═════ RECORDED DATA ═════

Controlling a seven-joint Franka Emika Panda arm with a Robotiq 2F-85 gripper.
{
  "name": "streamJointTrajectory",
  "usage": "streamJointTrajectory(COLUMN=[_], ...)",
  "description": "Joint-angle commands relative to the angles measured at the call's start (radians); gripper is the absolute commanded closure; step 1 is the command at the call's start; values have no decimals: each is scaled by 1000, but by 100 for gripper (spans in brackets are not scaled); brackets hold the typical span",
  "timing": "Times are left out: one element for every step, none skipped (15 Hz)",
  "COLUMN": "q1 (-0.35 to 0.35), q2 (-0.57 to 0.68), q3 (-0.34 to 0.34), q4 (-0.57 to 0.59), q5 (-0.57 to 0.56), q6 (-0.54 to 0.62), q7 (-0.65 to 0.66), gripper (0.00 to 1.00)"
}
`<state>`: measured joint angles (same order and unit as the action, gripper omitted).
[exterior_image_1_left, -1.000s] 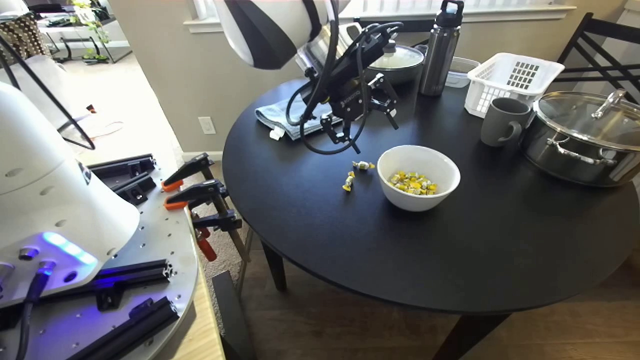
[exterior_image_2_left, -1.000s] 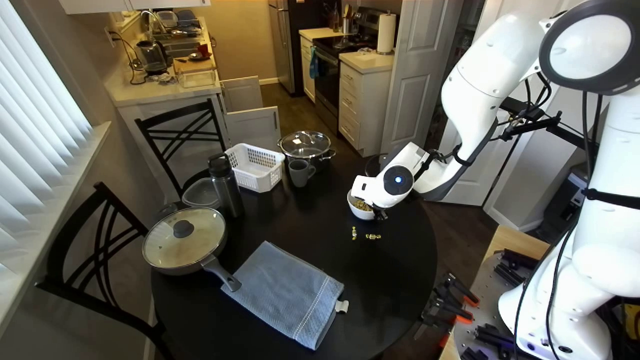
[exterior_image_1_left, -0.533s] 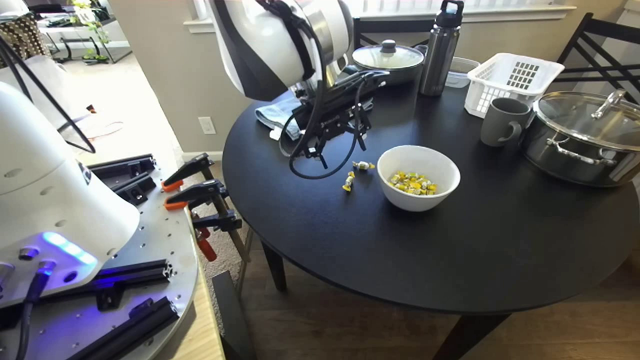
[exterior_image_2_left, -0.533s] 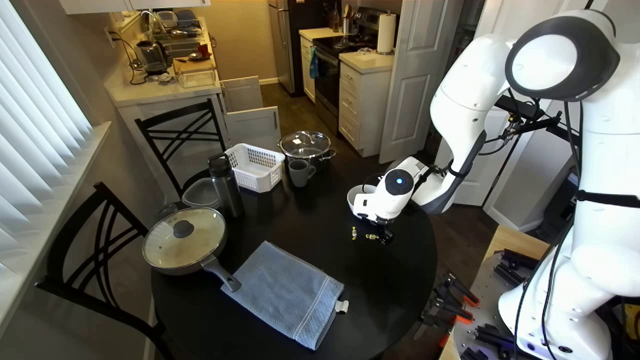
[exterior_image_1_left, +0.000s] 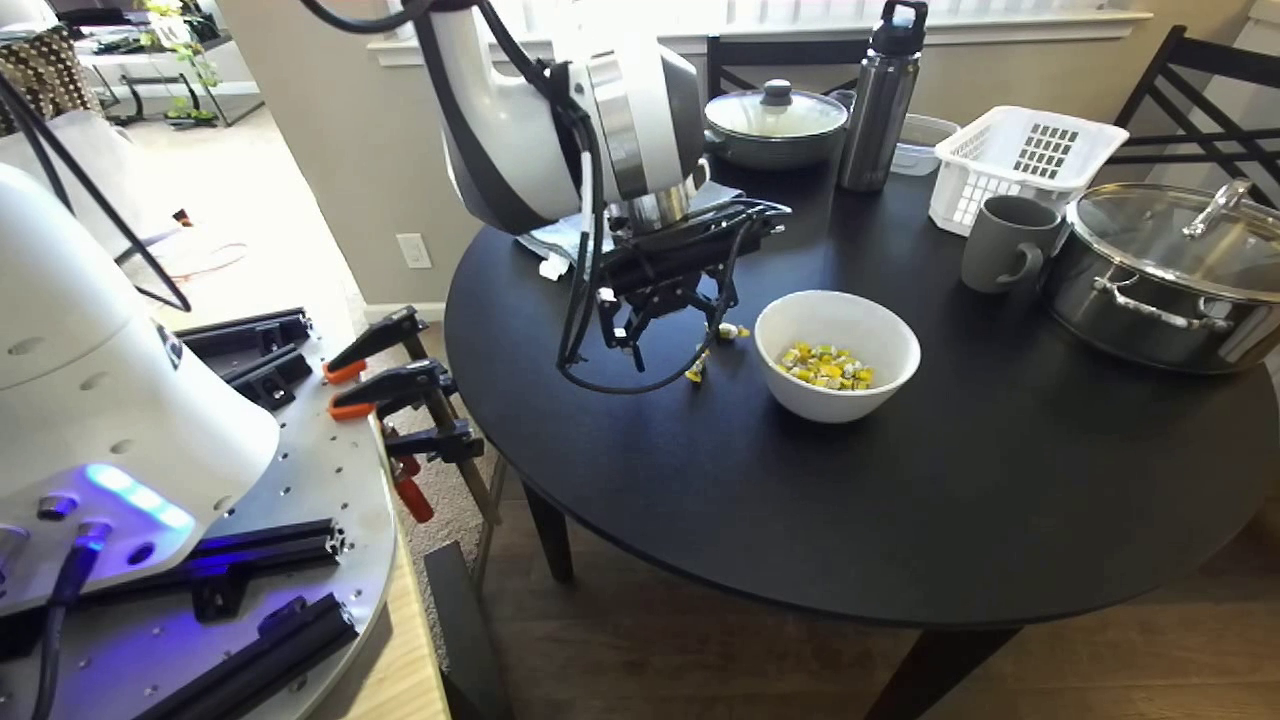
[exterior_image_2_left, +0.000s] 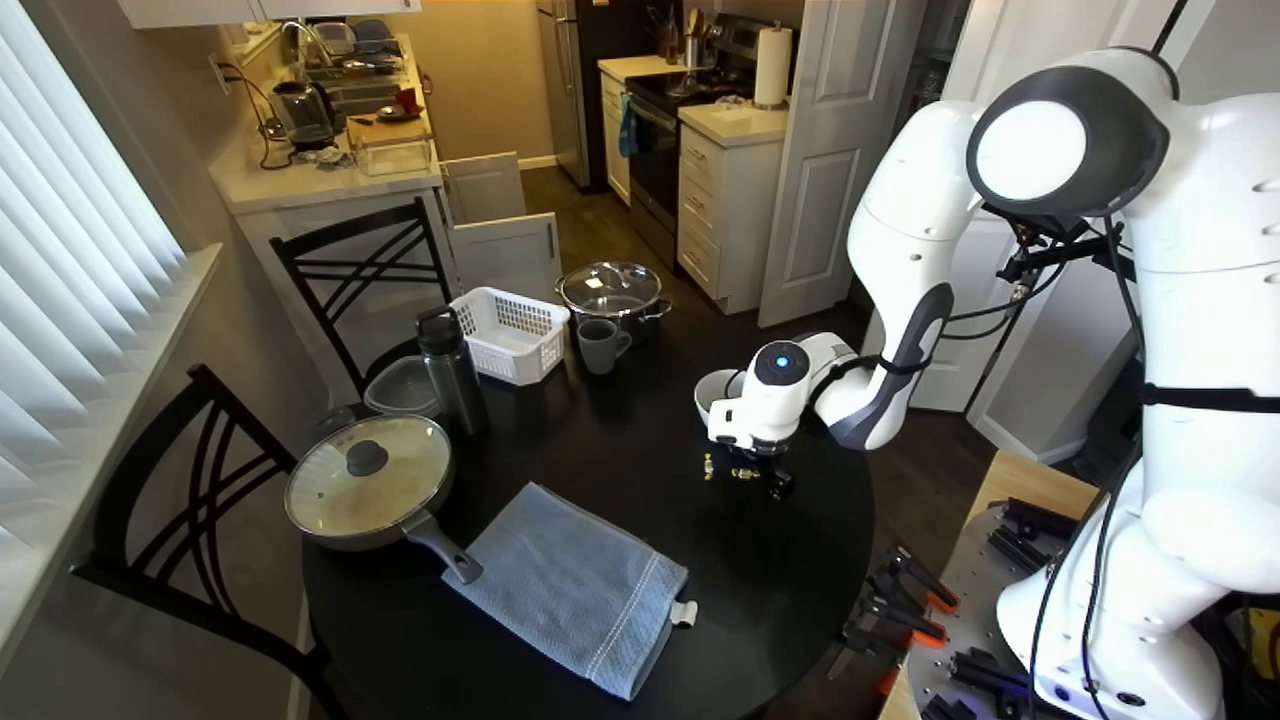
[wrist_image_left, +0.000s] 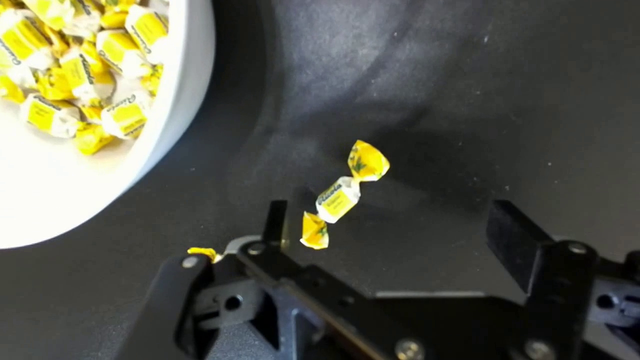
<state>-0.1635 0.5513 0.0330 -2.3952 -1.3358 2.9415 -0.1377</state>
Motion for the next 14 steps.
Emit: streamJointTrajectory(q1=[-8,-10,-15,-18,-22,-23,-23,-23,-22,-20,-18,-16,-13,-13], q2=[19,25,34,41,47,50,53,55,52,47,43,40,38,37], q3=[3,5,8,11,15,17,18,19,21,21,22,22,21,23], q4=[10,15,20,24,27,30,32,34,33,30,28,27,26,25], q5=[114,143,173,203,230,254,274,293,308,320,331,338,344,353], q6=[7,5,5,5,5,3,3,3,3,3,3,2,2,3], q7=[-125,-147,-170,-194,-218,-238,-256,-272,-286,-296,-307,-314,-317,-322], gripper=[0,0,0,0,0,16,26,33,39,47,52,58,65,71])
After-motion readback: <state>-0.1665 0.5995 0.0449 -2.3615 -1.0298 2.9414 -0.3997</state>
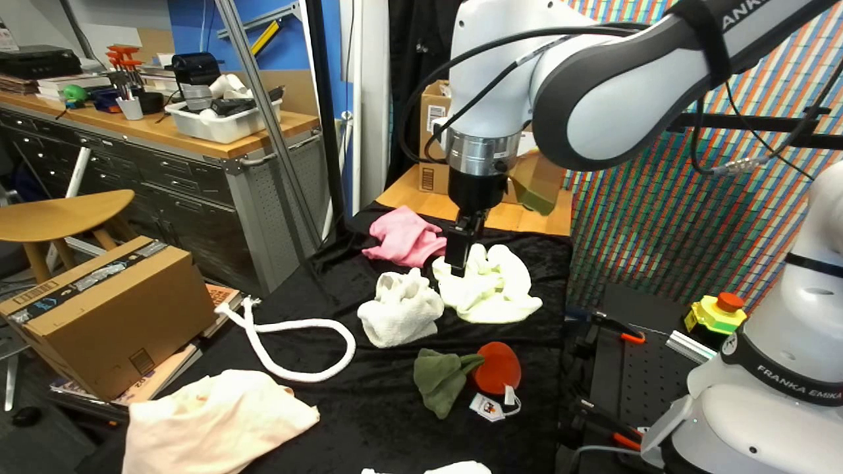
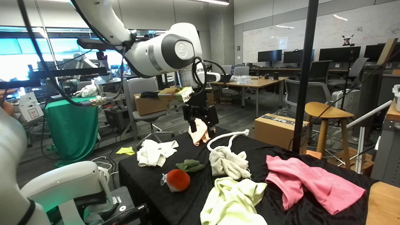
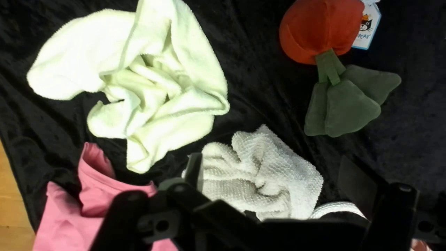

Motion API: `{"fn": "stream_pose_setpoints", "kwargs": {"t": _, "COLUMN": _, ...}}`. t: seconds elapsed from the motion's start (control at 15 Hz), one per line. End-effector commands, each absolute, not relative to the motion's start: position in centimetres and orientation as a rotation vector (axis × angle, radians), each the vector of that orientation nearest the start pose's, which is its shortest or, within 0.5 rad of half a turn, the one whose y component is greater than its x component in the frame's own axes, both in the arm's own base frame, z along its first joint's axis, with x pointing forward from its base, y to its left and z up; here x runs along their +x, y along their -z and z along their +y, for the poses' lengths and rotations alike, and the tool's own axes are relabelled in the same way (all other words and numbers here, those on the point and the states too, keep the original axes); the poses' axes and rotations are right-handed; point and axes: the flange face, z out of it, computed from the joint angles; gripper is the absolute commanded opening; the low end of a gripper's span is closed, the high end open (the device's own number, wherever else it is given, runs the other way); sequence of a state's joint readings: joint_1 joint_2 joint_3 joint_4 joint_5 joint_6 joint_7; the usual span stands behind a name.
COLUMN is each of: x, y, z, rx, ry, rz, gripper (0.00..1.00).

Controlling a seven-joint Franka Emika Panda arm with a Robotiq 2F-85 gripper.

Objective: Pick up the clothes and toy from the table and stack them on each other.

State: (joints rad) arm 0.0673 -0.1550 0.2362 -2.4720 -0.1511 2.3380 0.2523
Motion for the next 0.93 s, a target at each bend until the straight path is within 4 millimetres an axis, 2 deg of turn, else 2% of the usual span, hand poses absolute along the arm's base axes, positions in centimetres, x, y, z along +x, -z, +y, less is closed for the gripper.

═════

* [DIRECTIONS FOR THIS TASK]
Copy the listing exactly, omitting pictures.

* [THE ANSWER]
Controlling a seven-joint Franka Emika Panda arm with a Robotiq 2F-85 gripper.
{
  "name": "streamJointTrajectory",
  "usage": "streamJointTrajectory(COLUMN=[_], ...)",
  "description": "Joint-angle commands relative to the angles measured at the call's start (radians); gripper is the absolute commanded closure; step 1 is the command at the call's start; values have no decimals: each is scaled by 1000, but by 100 for gripper (spans in brackets are not scaled); brackets hold the typical span",
  "timing": "Times are left out: one element for every step, none skipped (15 Hz)",
  "COLUMN": "q1 (-0.35 to 0.35), q2 (-0.57 to 0.68), q3 (-0.34 to 0.34), q4 (-0.57 to 0.59), q5 (-0.57 to 0.56), q6 (-0.54 to 0.62), q7 (-0.65 to 0.66), gripper (0.00 to 1.00)"
}
`<state>`: measured joint angles (same order and unit as the action, gripper omitted).
[exterior_image_1_left, -1.000s] 
[exterior_image_2_left, -1.000s] 
[exterior_image_1_left, -0.533s] 
[exterior_image_2_left, -0.533s] 
[exterior_image_1_left, +0.000s] 
[exterior_image_2_left, +0.000s] 
[wrist_image_left, +0.000s] 
<state>-0.1635 0.5513 0.0330 -2.3952 -1.3358 2.9415 -0.1377</state>
Motion for the next 14 steps.
Emit: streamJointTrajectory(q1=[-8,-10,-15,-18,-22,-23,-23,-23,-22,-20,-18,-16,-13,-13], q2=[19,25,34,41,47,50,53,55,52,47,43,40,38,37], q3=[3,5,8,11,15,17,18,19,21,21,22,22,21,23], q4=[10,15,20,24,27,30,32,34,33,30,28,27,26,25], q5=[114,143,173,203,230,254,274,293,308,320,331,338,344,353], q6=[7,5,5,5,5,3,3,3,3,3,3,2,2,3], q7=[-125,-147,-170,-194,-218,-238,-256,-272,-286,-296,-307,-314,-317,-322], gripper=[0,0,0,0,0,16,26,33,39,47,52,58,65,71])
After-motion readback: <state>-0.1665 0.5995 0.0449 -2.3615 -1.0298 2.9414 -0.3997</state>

Motion API: `{"fn": "stream_pose_setpoints", "kwargs": {"t": _, "COLUMN": _, ...}}`. t: seconds elapsed from the motion's start (control at 15 Hz), one per line. End-effector commands, each absolute, not relative to the motion's start: position in centimetres and orientation as a rotation vector (axis × angle, radians), each the vector of that orientation nearest the start pose's, which is its shortest or, within 0.5 rad of half a turn, the one whose y component is greater than its x component in the frame's own axes, both in the arm's own base frame, z along its first joint's axis, with x pointing forward from its base, y to its left and z up; here x runs along their +x, y along their -z and z along their +y, for the poses' lengths and rotations alike, and the tool's own axes are relabelled in the same way (all other words and numbers here, those on the point and the states too, keep the original axes); the poses' axes and rotations are right-handed; point and axes: the flange face, z out of it, computed from the joint angles; gripper is the absolute commanded opening; the low end of a gripper's span is closed, the high end open (the device's own number, wherever else it is given, runs the other way); sequence of a state's joint readings: joint_1 joint_2 joint_3 joint_4 joint_5 joint_6 joint_7; the usual span stands behind a name.
COLUMN is each of: x, y, z, rx, ry, rz, gripper (0.00..1.00).

Controlling a seven-joint Franka Emika Panda arm with a Robotiq 2F-85 gripper.

Objective: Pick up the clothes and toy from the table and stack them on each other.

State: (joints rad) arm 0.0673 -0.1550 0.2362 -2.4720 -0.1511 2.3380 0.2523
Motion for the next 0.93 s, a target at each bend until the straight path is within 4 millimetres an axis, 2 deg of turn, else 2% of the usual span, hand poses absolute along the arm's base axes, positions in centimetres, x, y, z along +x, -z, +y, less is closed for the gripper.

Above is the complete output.